▶ **WHAT YOU NEED TO DO**
Would you please return the data below verbatim, without its pictures?

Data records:
►
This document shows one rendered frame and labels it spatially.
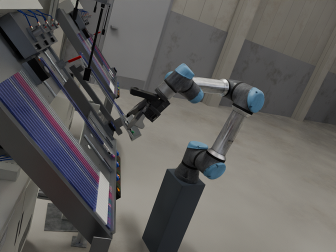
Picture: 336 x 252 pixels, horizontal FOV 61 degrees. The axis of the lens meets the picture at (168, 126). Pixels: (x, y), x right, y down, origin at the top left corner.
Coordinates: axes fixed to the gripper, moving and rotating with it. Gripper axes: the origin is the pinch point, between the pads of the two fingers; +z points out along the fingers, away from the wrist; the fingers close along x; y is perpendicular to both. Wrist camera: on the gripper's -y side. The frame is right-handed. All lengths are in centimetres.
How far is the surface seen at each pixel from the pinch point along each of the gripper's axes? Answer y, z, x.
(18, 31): -49, -3, -17
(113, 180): 8.0, 15.3, -19.3
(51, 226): 25, 89, 32
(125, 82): 64, 51, 413
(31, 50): -43.5, -1.5, -16.9
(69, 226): 34, 83, 34
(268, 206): 198, -7, 102
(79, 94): -19.8, 9.6, 19.1
◄
▶ **ANSWER SPACE**
This document shows one rendered frame and labels it spatially.
Picture: 336 x 252 pixels, horizontal FOV 61 degrees. The axis of the lens meets the picture at (168, 126). Pixels: (x, y), x right, y down, origin at the top left corner.
Coordinates: axes fixed to the gripper, moving and rotating with it. Gripper axes: the origin is the pinch point, between the pads of the two fingers; +z points out along the fingers, away from the wrist; the fingers close along x; y is perpendicular to both. Wrist camera: on the gripper's -y side. The frame is right-handed. All lengths are in centimetres.
How far is the surface seen at each pixel from the pinch point along each of the gripper's axes? Answer y, z, x.
(18, 31): -49, -3, -17
(113, 180): 8.0, 15.3, -19.3
(51, 226): 25, 89, 32
(125, 82): 64, 51, 413
(31, 50): -43.5, -1.5, -16.9
(69, 226): 34, 83, 34
(268, 206): 198, -7, 102
(79, 94): -19.8, 9.6, 19.1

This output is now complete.